With the string "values" as the filter, copy each matching line from the records.

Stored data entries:
"""
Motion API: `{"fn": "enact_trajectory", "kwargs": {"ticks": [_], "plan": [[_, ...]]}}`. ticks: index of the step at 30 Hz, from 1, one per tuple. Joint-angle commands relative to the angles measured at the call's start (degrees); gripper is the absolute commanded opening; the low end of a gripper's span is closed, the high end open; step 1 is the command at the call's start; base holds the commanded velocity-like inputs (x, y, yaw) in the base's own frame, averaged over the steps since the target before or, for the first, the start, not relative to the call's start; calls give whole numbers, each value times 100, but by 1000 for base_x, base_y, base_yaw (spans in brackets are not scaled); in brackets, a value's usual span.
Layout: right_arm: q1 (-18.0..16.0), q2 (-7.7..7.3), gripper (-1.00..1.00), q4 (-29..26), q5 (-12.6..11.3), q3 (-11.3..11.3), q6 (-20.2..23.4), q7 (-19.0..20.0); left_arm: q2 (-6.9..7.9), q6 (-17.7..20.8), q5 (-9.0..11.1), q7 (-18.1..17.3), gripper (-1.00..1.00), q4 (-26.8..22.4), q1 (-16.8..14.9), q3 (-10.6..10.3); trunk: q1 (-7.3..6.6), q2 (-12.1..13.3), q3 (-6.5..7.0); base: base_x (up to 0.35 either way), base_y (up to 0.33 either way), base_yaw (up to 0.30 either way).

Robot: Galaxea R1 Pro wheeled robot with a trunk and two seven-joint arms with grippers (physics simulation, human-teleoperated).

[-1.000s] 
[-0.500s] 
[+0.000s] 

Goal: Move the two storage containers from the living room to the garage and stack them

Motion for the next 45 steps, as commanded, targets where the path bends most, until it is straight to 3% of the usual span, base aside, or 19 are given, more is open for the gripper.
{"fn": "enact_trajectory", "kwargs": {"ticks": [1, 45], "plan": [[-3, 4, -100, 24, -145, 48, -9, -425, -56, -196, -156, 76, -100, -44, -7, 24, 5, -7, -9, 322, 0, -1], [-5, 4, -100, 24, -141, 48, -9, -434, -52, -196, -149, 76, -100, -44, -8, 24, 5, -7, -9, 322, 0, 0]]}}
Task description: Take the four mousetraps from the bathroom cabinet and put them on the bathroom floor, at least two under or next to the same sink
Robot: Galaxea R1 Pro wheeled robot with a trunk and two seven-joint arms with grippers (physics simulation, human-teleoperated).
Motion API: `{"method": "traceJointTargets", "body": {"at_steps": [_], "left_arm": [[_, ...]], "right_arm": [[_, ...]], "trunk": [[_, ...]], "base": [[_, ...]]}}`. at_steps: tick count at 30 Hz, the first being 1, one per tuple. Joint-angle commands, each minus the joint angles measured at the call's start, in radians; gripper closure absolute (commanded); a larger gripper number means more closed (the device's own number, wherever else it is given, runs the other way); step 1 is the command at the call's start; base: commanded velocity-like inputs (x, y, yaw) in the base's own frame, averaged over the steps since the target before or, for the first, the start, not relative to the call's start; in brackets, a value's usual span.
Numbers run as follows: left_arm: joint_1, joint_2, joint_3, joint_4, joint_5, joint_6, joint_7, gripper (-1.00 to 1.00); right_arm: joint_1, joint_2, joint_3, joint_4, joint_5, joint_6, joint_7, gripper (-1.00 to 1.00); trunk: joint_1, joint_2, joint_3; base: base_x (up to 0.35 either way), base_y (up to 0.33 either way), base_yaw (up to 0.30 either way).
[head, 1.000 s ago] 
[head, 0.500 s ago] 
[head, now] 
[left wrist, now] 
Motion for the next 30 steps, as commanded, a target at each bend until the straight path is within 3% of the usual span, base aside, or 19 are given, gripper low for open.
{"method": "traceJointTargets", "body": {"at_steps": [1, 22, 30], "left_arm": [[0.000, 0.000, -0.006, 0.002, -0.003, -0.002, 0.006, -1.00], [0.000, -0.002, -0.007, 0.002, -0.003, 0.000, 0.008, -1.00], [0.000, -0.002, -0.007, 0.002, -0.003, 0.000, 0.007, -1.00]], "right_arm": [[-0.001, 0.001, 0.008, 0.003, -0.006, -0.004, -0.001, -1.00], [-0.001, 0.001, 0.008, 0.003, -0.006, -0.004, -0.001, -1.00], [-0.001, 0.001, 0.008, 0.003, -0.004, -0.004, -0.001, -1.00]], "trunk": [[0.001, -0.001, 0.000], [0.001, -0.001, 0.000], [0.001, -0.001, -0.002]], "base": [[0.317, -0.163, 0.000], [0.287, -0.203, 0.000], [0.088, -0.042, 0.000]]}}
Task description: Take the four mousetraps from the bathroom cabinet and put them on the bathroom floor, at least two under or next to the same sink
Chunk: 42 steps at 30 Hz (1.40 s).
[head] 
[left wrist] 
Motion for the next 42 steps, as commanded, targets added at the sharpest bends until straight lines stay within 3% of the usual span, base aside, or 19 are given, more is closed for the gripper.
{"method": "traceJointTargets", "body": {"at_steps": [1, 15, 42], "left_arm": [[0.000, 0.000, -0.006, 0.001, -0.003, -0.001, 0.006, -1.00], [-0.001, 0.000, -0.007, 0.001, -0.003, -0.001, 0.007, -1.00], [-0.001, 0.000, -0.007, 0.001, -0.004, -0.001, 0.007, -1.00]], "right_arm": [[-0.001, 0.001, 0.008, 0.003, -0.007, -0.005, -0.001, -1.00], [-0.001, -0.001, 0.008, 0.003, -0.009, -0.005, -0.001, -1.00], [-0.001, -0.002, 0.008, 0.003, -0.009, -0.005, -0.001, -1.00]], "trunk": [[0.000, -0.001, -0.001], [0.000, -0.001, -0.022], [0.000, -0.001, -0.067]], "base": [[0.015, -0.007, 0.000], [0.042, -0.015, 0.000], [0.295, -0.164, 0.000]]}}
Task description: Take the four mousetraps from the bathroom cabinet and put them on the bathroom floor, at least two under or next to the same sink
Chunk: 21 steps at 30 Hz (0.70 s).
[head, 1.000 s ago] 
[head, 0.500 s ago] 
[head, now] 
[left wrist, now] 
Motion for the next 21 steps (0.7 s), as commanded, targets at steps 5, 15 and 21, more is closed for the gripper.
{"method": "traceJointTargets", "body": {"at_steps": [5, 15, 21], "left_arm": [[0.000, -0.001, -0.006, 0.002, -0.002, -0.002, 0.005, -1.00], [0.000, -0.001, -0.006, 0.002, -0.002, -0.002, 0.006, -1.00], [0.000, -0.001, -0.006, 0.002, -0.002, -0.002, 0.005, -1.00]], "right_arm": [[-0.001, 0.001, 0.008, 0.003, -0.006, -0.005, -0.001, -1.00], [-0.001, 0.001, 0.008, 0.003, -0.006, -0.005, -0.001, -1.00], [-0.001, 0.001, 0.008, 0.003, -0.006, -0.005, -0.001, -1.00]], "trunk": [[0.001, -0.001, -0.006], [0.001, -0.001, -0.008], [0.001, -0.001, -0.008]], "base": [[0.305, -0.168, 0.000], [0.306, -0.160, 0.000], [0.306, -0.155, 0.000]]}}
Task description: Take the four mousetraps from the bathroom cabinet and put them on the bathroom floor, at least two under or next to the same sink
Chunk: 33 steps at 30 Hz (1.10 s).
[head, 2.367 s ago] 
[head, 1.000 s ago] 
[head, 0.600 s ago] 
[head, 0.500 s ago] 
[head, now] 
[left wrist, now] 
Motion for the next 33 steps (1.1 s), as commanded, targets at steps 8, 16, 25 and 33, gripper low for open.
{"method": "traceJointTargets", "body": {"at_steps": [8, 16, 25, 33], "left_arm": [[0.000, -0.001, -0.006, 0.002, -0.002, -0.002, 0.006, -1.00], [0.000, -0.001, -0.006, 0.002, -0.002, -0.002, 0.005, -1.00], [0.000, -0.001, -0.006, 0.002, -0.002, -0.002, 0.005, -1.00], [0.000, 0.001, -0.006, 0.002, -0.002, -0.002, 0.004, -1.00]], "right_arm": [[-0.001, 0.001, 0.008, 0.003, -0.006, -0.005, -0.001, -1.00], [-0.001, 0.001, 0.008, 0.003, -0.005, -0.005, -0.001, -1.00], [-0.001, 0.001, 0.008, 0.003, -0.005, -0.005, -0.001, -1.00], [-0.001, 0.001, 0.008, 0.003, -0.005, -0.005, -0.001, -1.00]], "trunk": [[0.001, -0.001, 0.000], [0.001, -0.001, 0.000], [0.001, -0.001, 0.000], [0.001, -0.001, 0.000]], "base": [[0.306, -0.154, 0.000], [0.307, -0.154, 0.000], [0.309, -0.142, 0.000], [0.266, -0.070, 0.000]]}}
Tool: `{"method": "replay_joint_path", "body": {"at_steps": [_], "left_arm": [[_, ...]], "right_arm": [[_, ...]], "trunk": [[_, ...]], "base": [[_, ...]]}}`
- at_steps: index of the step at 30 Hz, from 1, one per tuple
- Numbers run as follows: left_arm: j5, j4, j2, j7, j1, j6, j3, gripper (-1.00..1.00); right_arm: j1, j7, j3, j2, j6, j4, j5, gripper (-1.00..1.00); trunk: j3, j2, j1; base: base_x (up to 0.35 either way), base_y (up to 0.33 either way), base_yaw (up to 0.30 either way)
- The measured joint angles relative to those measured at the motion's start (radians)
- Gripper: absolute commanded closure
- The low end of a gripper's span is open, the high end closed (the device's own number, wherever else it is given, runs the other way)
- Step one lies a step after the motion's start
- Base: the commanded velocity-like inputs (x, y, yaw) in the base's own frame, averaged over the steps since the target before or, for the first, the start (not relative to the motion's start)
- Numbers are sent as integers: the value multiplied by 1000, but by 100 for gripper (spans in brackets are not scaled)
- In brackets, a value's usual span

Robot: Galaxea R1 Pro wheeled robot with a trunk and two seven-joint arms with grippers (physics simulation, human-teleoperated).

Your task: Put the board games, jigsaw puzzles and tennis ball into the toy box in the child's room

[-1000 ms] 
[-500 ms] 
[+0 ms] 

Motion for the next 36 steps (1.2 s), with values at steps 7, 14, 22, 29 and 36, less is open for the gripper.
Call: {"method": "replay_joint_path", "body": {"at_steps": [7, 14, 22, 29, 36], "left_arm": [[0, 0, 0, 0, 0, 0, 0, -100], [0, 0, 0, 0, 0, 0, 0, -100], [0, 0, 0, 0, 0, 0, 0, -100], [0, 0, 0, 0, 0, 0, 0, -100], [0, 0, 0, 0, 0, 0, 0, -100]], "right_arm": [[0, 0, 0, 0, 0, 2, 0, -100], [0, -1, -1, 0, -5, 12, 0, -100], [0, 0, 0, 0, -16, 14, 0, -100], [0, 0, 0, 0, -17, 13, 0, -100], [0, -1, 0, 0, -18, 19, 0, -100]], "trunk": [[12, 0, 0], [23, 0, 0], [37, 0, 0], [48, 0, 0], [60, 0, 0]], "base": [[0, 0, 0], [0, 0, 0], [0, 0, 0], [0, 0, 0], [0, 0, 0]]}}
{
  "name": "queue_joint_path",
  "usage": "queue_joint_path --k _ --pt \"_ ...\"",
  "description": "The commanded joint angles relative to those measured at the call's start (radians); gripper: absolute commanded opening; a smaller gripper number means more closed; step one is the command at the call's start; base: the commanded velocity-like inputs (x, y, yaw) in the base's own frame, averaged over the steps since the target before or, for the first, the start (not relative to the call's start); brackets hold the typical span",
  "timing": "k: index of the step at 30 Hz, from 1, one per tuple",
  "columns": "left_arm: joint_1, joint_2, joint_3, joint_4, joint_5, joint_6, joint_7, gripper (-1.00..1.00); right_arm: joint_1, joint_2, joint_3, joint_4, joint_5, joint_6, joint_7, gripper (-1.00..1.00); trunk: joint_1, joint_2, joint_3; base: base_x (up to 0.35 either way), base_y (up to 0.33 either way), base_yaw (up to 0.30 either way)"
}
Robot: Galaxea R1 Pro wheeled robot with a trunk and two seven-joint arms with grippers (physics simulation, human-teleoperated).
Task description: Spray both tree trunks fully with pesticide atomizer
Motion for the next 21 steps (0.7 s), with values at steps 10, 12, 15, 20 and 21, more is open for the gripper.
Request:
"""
> _Response for this exercise_
Motion for the next 36 steps (1.2 s), with values at steps 7, 14, 22, 29 and 36, less is open for the gripper.
Motion for the next 21 steps (0.7 s), with values at steps 10, 12, 15, 20 and 21, more is open for the gripper.

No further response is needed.